Print the data below exactly, but only the lines from the one containing "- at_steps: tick" down to the one containing "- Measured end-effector", inclusive.
+--
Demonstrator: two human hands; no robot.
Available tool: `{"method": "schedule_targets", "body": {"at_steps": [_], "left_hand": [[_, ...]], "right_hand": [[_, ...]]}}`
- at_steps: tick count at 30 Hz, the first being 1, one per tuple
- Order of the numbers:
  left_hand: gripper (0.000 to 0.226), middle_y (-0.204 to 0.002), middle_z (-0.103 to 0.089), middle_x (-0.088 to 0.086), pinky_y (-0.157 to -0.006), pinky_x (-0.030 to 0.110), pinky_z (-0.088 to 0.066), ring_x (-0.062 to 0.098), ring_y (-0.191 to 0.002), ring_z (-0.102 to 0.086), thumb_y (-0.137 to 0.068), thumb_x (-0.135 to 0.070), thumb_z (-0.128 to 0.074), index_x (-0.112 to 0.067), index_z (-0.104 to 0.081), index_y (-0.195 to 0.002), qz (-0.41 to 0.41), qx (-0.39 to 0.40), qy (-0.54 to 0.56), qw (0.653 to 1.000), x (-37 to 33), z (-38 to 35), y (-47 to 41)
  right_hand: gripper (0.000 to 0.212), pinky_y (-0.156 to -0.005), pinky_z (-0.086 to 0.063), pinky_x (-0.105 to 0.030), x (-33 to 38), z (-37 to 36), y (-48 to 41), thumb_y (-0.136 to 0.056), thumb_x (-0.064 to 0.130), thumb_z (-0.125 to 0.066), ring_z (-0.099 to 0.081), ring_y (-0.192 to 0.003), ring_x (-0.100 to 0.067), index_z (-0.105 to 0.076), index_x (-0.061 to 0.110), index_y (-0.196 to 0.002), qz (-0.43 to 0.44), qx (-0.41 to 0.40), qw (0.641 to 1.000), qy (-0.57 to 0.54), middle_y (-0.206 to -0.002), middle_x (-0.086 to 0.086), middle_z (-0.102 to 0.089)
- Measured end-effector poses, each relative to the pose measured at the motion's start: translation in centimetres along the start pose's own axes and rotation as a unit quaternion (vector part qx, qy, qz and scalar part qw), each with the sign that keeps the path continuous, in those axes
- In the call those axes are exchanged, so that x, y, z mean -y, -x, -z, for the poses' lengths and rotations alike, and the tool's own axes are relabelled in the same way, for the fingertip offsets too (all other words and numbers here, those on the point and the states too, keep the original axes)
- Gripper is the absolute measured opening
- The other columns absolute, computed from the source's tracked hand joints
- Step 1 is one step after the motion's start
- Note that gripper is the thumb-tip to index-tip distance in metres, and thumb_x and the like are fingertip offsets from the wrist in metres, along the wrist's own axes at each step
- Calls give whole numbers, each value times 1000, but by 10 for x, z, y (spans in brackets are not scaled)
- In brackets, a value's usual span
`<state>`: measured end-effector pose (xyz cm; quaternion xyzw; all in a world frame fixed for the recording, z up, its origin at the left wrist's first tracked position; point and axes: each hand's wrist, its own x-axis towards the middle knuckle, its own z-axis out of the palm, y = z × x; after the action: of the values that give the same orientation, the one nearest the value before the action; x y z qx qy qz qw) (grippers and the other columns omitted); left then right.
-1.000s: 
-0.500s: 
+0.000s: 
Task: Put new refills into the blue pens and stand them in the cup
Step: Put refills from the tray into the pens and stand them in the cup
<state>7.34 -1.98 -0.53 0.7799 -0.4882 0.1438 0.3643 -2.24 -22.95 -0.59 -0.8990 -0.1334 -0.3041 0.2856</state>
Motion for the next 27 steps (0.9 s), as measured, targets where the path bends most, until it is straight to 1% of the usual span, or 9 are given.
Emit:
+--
ANSWER SECTION.
- at_steps: tick count at 30 Hz, the first being 1, one per tuple
- Order of the numbers:
  left_hand: gripper (0.000 to 0.226), middle_y (-0.204 to 0.002), middle_z (-0.103 to 0.089), middle_x (-0.088 to 0.086), pinky_y (-0.157 to -0.006), pinky_x (-0.030 to 0.110), pinky_z (-0.088 to 0.066), ring_x (-0.062 to 0.098), ring_y (-0.191 to 0.002), ring_z (-0.102 to 0.086), thumb_y (-0.137 to 0.068), thumb_x (-0.135 to 0.070), thumb_z (-0.128 to 0.074), index_x (-0.112 to 0.067), index_z (-0.104 to 0.081), index_y (-0.195 to 0.002), qz (-0.41 to 0.41), qx (-0.39 to 0.40), qy (-0.54 to 0.56), qw (0.653 to 1.000), x (-37 to 33), z (-38 to 35), y (-47 to 41)
  right_hand: gripper (0.000 to 0.212), pinky_y (-0.156 to -0.005), pinky_z (-0.086 to 0.063), pinky_x (-0.105 to 0.030), x (-33 to 38), z (-37 to 36), y (-48 to 41), thumb_y (-0.136 to 0.056), thumb_x (-0.064 to 0.130), thumb_z (-0.125 to 0.066), ring_z (-0.099 to 0.081), ring_y (-0.192 to 0.003), ring_x (-0.100 to 0.067), index_z (-0.105 to 0.076), index_x (-0.061 to 0.110), index_y (-0.196 to 0.002), qz (-0.43 to 0.44), qx (-0.41 to 0.40), qw (0.641 to 1.000), qy (-0.57 to 0.54), middle_y (-0.206 to -0.002), middle_x (-0.086 to 0.086), middle_z (-0.102 to 0.089)
- Measured end-effector poses, each relative to the pose measured at the motion's start: translation in centimetres along the start pose's own axes and rotation as a unit quaternion (vector part qx, qy, qz and scalar part qw), each with the sign that keeps the path continuous, in those axes

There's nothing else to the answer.